My HTTP/1.1 is so slow! What can I do?

My HTTP/1.1 is so slow! What can I do?

[[383004]]

This article is reprinted from the WeChat public account "Xiao Lin Coding", the author is Xiao Lin Coding. Please contact Xiao Lin Coding public account to reprint this article.

Let me ask you: "Do you know how to optimize HTTP/1.1?"

I think the first thing that comes to your mind is to use KeepAlive to change HTTP/1.1 from a short connection to a long connection.

This is indeed an optimization method. It starts from the underlying transport layer and reduces the number of TCP connection establishment and disconnection times to reduce network transmission delays, thereby improving the transmission efficiency of the HTTP/1.1 protocol.

But in fact, the HTTP/1.1 protocol can be optimized from other perspectives, such as the following three optimization ideas:

  • Try to avoid sending HTTP requests;
  • When you need to send HTTP requests, consider how to reduce the number of requests;
  • Reduce the data size of the server's HTTP response;

Next, let’s take a look at the specific optimization methods for these three ideas.

1 How to avoid sending HTTP requests?

Do you find this idea strange? If we don't send HTTP requests, how can the client interact with the server?
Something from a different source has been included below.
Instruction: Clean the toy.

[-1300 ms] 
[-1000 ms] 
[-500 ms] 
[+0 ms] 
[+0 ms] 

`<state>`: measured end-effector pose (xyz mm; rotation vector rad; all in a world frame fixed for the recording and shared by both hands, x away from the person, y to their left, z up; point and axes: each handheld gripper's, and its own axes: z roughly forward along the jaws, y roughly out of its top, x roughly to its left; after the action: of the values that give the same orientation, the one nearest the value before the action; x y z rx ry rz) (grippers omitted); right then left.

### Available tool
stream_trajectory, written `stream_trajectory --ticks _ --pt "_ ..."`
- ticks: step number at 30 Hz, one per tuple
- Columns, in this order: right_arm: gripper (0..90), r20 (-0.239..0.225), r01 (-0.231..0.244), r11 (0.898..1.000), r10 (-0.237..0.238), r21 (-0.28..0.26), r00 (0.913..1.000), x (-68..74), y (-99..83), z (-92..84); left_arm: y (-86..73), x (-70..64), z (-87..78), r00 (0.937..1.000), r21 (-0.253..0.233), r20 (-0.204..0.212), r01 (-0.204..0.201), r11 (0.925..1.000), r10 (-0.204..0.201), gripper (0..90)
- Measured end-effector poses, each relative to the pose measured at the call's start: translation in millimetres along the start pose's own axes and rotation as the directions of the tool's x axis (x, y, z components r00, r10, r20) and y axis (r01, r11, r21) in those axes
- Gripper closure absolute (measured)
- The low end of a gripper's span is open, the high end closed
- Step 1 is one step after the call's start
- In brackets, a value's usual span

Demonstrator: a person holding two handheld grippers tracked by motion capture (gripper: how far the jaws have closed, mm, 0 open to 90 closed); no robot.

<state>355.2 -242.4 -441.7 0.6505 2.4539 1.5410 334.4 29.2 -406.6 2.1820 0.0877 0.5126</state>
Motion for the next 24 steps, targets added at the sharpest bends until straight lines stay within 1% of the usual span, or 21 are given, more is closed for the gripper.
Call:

Xiaolin, aren't you being a hooligan?

Calm down, you are right, of course the client has to send a request to the server.

However, for some repetitive HTTP requests, for example, when the data obtained for each request is the same, we can cache the "request-response" data locally, and then read the local data directly next time without having to obtain the server's response through the network. In this way, the performance of HTTP/1.1 will definitely be visibly improved.

Therefore, the way to avoid sending HTTP requests is to use caching technology. HTTP designers have considered this long ago, so there are many fields in the HTTP protocol header that are for caching.

So how does caching work?

The client will save the first request and response data on the local disk, with the requested URL as the key and the response as the value, forming a mapping relationship between the two.

In this way, when the same request is initiated later, the corresponding value, that is, the response, can be found on the local disk by key. If it is found, the response is read directly from the local disk. Undoubtedly, the speed of reading the disk this time is definitely much faster than the network request, as shown in the following figure:

You may be smart enough to think that what if the cached response is not the latest and the client is unaware of it?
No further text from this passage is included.